The limit means that many low-income families do not currently receive further benefits after having a third or subsequent child.

What is the two-child cap and how many people does it affect?

The policy, introduced by Conservative chancellor George Osborne, means parents can only claim universal credit or tax credits for their first two children.

It applies to third or subsequent children born after 6 April 2017.

A total of 1.6 million children are in larger families which cannot claim these means-tested benefits as a result.

If the cap had not been introduced, affected families could have received an average of £4,400 in benefit entitlements a year, according to the Institute for Fiscal Studies (IFS) think tank.

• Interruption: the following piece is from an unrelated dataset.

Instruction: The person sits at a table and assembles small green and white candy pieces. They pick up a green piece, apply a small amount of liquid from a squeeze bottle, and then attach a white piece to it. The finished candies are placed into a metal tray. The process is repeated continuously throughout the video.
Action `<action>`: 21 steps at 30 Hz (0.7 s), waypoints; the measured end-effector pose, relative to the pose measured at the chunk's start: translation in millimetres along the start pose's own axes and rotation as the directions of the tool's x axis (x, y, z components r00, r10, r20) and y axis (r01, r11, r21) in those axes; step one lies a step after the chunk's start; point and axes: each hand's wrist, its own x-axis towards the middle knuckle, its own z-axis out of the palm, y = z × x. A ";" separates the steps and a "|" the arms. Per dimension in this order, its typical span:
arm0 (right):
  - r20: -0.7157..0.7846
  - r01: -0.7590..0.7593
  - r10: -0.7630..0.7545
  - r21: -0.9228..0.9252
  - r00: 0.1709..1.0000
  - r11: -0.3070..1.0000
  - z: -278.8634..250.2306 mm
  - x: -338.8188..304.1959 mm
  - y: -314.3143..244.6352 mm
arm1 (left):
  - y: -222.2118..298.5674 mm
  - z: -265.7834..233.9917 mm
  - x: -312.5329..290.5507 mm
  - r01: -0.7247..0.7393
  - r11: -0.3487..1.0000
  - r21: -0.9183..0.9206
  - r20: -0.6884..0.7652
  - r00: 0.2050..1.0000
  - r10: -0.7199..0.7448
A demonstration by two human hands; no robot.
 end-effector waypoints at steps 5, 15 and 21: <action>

It estimates that the policy has saved the Treasury about £3.6bn a year.

What changed in the Budget?

Ahead of the Budget, the chancellor told the BBC it was not right that children in bigger families were "penalised" through "no fault of their own".

She has now announced that the cap will be scrapped altogether from April 2026.

In 2029-30 an estimated 560,000 families will see an increase in universal credit averaging £5,310 per year.

The government says this measure will lift 450,000 children out of poverty.

Removing the cap will cost £2.3bn in 2026-27 and £3bn in 2029-30, according to the Office for Budget Responsibility.

Are there exceptions to the cap?

If you have, for example, four children born before 6 April 2017, then you will still receive additional payments. That relates to children aged under 16, or young people aged under 20 who are in full-time education or training.

If a parent, or parents, have one child, and the next are twins or triplets, then a claim can be made for all these children.

Claims can also be made if children are born after rape, or from a coercive relationship. Payments can also go to children who are adopted, in your care rather than local authority care, or are a child of your child.

Why was the cap criticised?

More than 100 charities had written to the chancellor to call for the two-child limit to be scrapped.

A host of backbench Labour MPs also wanted the chancellor to scrap it, arguing that it would bring hundreds of thousands of children out of poverty.

The Conservatives supported the cap, saying it made the system fairer, and meant parents on benefits face the same financial choices as parents who fund themselves solely through work.

So the cap has nothing to do with child benefit?

Correct. There is often a misconception that the two-child limit affects the payment of child benefit, because it is called the two-child benefit cap.

So, take a breath between "two-child" and "benefit".

This policy is specifically directed at universal credit and tax credits, not child benefit.